Volkswagen admitted late last week that it had defeated U.S. emissions testing in order to promote so-called “clean diesel” vehicles and surpass Toyota as the world’s largest automaker. How did they do it? With software, of course.
“The charges here are truly appalling,” Clean Air Watch president Frank O’Donnell said. “Volkswagen knowingly installed software that produced much higher smog-forming emissions from diesel vehicles in the real world than in pre-sale tests.”
VW was found to have installed a software-controllable device in its U.S.-based diesel-powered vehicles–Beetle, Golf, Jetta, and Passat, plus the Audi A3–sold between 2008 and 2015 that detects when they are being tested for emissions. During that time, the software throttles back the emissions output of the vehicles so that they pass the stringent U.S. requirements. But when the vehicles are used normally, they emit up to 40 times the legal emission amount, placing high levels of pollutants into the air.
Volkswagen has sold almost 500,000 vehicles with this emissions-testing-defeating software, and has been ordered by the Environmental Protection Agency (EPA) to fix the cars at VW’s expense. But this fix will be expensive, as it can’t happen via a software change. Instead, VW have to make hardware changes to the affected vehicles, which will in turn impact their performance and fuel mileage. This will no doubt lead to a second round of expenses for the firm, when owners mount class action lawsuits against VW for ruining the trade-in and resale values of their cars.
Aside from revealing the phrase “clean diesel” to be an oxymoron, VW says it will set things right.

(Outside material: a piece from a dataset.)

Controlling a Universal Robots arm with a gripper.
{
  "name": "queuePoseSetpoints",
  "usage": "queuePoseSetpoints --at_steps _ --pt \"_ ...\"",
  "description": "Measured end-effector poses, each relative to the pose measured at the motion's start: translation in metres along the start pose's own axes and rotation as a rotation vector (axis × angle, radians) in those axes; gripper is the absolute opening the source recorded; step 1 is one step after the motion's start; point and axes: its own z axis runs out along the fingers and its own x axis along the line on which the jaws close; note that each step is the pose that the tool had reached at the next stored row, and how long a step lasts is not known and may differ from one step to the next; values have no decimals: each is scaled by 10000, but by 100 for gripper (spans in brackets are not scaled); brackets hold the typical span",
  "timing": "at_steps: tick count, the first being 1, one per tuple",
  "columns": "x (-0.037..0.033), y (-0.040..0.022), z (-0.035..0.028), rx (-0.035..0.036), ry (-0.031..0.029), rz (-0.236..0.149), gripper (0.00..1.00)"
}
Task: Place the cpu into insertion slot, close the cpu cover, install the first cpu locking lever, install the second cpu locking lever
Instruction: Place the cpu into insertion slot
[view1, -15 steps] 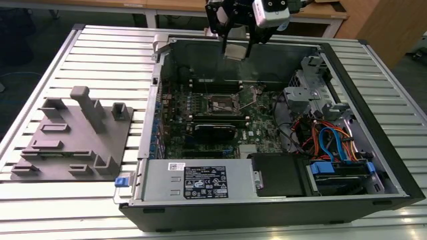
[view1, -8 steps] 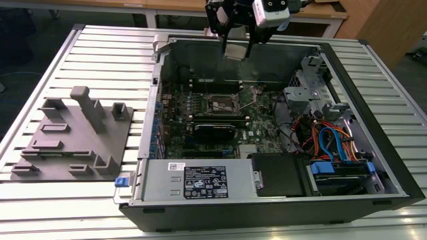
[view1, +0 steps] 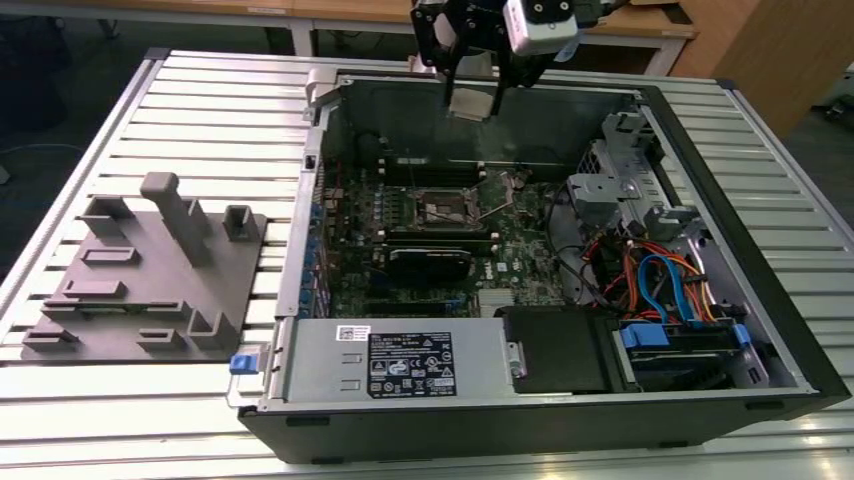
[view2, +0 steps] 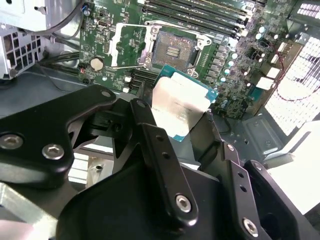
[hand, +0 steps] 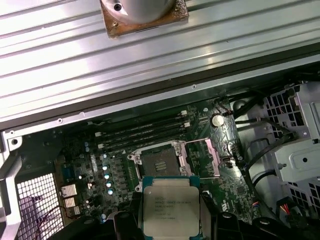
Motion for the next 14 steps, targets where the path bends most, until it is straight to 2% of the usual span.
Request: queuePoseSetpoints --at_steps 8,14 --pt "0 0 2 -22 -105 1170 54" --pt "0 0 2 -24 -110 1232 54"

“The Board of Management at Volkswagen AG takes these findings very seriously,” VW CEO Martin Winterkorn wrote in a public statement that I assume will be among his last in this position. “I personally am deeply sorry that we have broken the trust of our customers and the public. We will cooperate fully with the responsible agencies, with transparency and urgency … We do not and will not tolerate violations of any kind of our internal rules or of the law. The trust of our customers and the public is and continues to be our most important asset. We at Volkswagen will do everything that must be done in order to re-establish the trust that so many people have placed in us, and we will do everything necessary in order to reverse the damage this has caused.”
Since making this admission, VW has halted sales of all new and used diesel vehicles in the United States, through model year 2015.
But the most interesting thing about this case, perhaps, is how VW was found out: A little-known non-profit organization called the International Council on Clean Transportation was hoping to scientifically prove that clean diesel vehicles were in fact clean, and viable alternatives to electric and hybrid vehicles. But in their 2014 tests in Europe, the VW vehicles were spewing noxious smog into the atmosphere.
Knowing the the United States has far more stringent emissions laws than does Europe, the group then tested U.S. versions of the vehicles, still convinced that they could make a case for clean diesel.
“We had no cause for suspicion,” ICCT’s John German told Bloomberg. “We thought the vehicles would be clean.”
When measured by U.S.-based emissions testing equipment, the VWs all passed the test. But when measured on the open road during a 1,300 mile trip, the vehicles showed dramatically different results. Test Jettas exceeded emissions standards by 15 to 35 times. And the Passat was over by 5 to 20 times. The results were “shocking,” German says.
During this time, the EPA and VW became involved. VW spent over a year lying to the agency about the problem, claiming that it could fix the issue through software, which is impossible. But when the EPA said it would not certify VW’s 2016 model diesel cars, VW finally came, ahem, clean.
“Only then did VW admit it had designed and installed a defeat device in these vehicles in the form of a sophisticated software algorithm that detected when a vehicle was undergoing emissions testing,” an EPA statement explains.
Fortunately for VW and its customers, no lives are in danger so there is no emergency need to fix the vehicles immediately. On the other hand, the fix could be time-consuming and costly for all parties involved. And the hit to VW’s reputation–and to the environment–is currently hard to measure.